Classroom lesson · Food · 🇧🇫 Burkina Faso

A smooth millet porridge that is a staple food in Burkina Faso

Photo · Wikimedia Commons

What is it?

Tô is a thick, smooth porridge made from millet flour or sorghum flour. It is the most traditional and widely eaten staple food in Burkina Faso. It is usually served with a sauce made from vegetables, leafy greens, peanuts or beans, and eaten with the hands by tearing off a small piece and dipping it in the sauce.

Tell me more

Millet and sorghum are grains that grow well in the hot, dry climate of the Sahel — the strip of land just south of the Sahara Desert. They need much less water than rice or wheat, which makes them perfect crops for Burkina Faso where rainfall is unreliable. Growing tô ingredients locally means families can feed themselves even in years when rain is scarce.
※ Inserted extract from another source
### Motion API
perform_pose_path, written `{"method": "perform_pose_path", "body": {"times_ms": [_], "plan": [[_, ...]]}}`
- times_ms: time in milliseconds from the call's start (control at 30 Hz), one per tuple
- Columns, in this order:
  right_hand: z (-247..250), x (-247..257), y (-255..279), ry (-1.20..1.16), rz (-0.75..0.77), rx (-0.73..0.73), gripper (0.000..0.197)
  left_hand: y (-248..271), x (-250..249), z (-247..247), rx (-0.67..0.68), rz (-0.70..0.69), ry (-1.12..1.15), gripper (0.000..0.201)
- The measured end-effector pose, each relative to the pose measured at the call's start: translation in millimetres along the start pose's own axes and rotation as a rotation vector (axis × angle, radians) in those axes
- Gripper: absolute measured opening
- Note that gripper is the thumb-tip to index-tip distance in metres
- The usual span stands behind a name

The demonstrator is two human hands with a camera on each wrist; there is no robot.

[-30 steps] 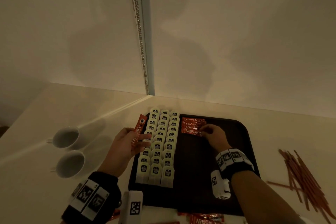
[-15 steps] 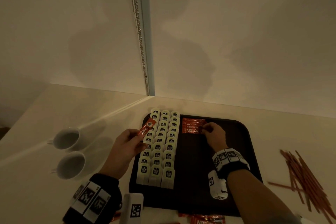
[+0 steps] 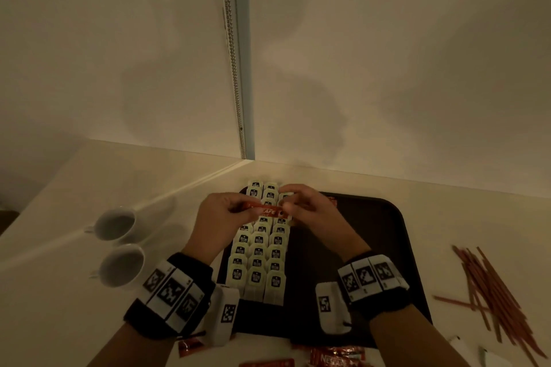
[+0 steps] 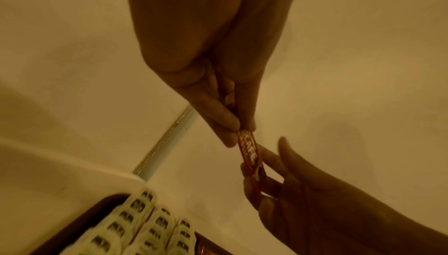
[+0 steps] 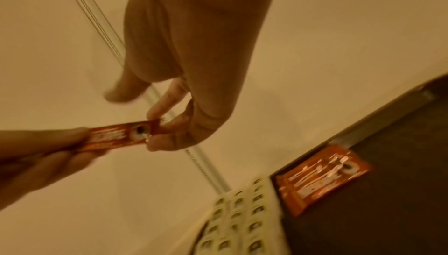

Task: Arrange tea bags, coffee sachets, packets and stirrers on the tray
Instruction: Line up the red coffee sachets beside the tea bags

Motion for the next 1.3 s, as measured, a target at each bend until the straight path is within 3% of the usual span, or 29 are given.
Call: {"method": "perform_pose_path", "body": {"times_ms": [167, 300, 500, 700, 833, 933, 1033, 1167, 1300], "plan": [[-18, -5, 9, -0.181, -0.041, 0.027, 0.018, 1, -13, -1, -0.036, -0.101, -0.019, 0.024], [-23, -6, 11, -0.352, -0.101, 0.013, 0.021, 2, -14, 1, -0.049, -0.201, -0.087, 0.017], [-22, -5, 9, -0.342, -0.065, -0.076, 0.017, 2, -8, 5, -0.052, -0.004, 0.134, 0.014], [-15, -3, 9, -0.301, -0.034, -0.1, 0.018, 1, -5, 4, -0.124, -0.022, 0.122, 0.017], [-3, 2, 8, -0.14, 0.036, -0.094, 0.015, 3, -5, 0, -0.127, 0.007, 0.11, 0.018], [24, -9, -1, 0.056, 0.072, -0.236, 0.008, 9, -2, 9, -0.074, 0.028, -0.003, 0.032], [60, -41, -16, 0.206, -0.009, -0.38, 0.006, 22, 11, 33, 0.056, -0.022, -0.114, 0.013], [88, -84, -24, 0.349, -0.105, -0.433, 0.008, 51, 48, 69, 0.267, -0.012, -0.229, 0.036], [88, -106, -28, 0.436, -0.199, -0.334, 0.007, 80, 90, 100, 0.181, 0.206, -0.233, 0.008]]}}
Point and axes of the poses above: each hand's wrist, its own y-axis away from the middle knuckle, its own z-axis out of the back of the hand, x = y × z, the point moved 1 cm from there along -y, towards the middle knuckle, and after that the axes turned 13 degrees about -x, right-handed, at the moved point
To make tô, flour is stirred into boiling water over a hot fire and cooked slowly, stirring constantly to keep it smooth. As it cooks, it becomes thicker and thicker until it forms a solid, sliceable mass that holds its shape on the plate. The texture is a bit like very firm polenta or a thick mashed potato.

Tô is traditionally eaten with the right hand. You tear off a small ball of tô, press your thumb into it to make a little cup shape, then use it to scoop up sauce. This is a skill that takes practice — the tô needs to be pulled and shaped quickly before it gets too cool and stiff. Children learn this from a young age.

The sauce served with tô can vary enormously by region and season. Some common sauces include baobab-leaf sauce, sorrel-leaf sauce, peanut-and-tomato sauce, or a sauce made from dried fish and spices. The tô itself is quite mild-tasting, so the sauce is where all the rich, complex flavours come from.

In the classroom

Walk your class through this in 15 minutes.

Talk together

Discussion prompts

  1. 01Millet grows in very dry conditions. Why is it important for a country to have crops that can survive without much rain?
  2. 02In Burkina Faso, people eat tô with their hands. Do you ever eat food with your hands? What foods are usually eaten with hands where you live?
  3. 03Tô is very mild on its own, but the sauce gives all the flavour. Can you think of a food from your own country that works in a similar way — a plain base with a flavoured sauce or topping?
Try this

Classroom activity

Design a 'tô meal' on paper. Draw a plate with a serving of tô on one side. On the other side, design a sauce using at least four ingredients you could find locally near your school. Label each ingredient and explain why you chose it.